Après avoir rappelé qu’il n’est en poste que depuis quelques mois et que des demandes importantes de compressions sont imposées à tous les établissements de la région, M. Gagnon insiste sur le fait qu’un plan de retour à l’équilibre budgétaire a été présenté à l’Agence régionale de santé et que celui-ci a été accepté au cours des dernières semaines.
Ce plan mise beaucoup sur une réduction du temps travaillé. «Il y a trop d’heures travaillées par rapport au budget disponible. Il y a environ 100 000 heures de trop, ce qui représente 8% des heures travaillées. Par contre, ce qui est intéressant dans notre situation est qu’il y a beaucoup de postes qui sont vacants et occupés par de la main-d’œuvre extérieure, les agences. En fermant certains postes, ceux vacants seront comblés par du personnel régulier. Et comme ça va nous coûter moins, beaucoup moins qu’avec les ressources extérieures, nous pourrons dégager une économie substantielle. On va chercher aussi 10 % au niveau des gestionnaires, pour qu’il y ait une équité», précise-t-il.
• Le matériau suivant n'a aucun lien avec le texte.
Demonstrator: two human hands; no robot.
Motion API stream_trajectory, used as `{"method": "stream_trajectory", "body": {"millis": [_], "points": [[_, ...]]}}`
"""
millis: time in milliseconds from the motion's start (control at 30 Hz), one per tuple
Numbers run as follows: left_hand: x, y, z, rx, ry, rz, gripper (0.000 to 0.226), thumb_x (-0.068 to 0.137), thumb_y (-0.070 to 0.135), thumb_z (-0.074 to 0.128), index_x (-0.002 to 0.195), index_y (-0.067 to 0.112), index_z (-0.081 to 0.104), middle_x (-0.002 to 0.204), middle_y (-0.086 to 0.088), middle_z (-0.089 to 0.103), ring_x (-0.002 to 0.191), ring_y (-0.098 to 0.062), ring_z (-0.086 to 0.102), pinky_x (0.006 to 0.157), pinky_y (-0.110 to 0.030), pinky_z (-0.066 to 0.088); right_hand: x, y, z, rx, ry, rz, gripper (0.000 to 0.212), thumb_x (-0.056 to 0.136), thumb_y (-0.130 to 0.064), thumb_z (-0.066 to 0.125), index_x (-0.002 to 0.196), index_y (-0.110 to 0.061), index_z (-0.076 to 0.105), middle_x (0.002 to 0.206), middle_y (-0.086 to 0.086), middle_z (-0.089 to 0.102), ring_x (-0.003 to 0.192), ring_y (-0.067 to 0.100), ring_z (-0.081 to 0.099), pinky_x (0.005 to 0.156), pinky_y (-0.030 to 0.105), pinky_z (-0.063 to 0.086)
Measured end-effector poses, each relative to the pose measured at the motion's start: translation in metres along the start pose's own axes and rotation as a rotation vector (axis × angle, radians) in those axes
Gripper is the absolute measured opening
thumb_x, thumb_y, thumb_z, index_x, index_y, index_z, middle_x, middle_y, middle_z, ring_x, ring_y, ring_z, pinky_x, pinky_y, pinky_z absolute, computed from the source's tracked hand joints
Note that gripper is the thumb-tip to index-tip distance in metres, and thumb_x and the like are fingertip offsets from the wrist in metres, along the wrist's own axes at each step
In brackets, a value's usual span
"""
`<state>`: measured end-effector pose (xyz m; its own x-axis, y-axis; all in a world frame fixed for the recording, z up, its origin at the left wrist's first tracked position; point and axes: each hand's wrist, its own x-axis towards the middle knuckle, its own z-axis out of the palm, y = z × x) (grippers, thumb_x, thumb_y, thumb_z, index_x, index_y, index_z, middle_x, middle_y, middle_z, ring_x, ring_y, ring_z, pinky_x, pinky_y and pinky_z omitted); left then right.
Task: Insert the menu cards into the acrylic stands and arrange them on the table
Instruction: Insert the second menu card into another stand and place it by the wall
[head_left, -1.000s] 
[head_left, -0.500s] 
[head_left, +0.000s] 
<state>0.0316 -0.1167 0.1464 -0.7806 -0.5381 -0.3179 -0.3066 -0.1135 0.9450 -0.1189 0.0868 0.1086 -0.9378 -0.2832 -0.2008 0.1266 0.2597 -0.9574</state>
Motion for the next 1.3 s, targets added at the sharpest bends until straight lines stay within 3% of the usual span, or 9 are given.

Les dépenses d’entretien, non au niveau des chambres des patients mais plutôt du matériel informatique et de certains équipements, est également à l’agenda pour réduire les coûts. «On va demander à nos fournisseurs d’accepter de partager une partie des économies à réaliser», analyse M. Gagnon.
Le directeur général est conscient de l’urgence d’agir. «Si on ne fait rien, l’agence et le ministère peuvent intervenir. Ils ont intervenu à Gatineau pour proportionnellement moins que ça. C’est un coup de barre difficile à donner mais qui est réaliste et faisable. On veut le faire de façon intelligente et respectueuse, en maintenant une qualité de soins.»
L’avenir des projets de développement est en jeu, rappelle-t-il. «Ce qu’on veut, c’est de se reprendre en main, parce que tant qu’un établissement est en déficit, il ne peut pas faire de projets de développement. Nous on a deux projets qui sont sur le point d’avoir l’aval pour aller de l’avant. Un projet d’hémodialyse et un autre pour sortir 55 lits de longue durée de l’hôpital et construire une aile attenante au Centre d’accueil Vallée de la Lièvre.»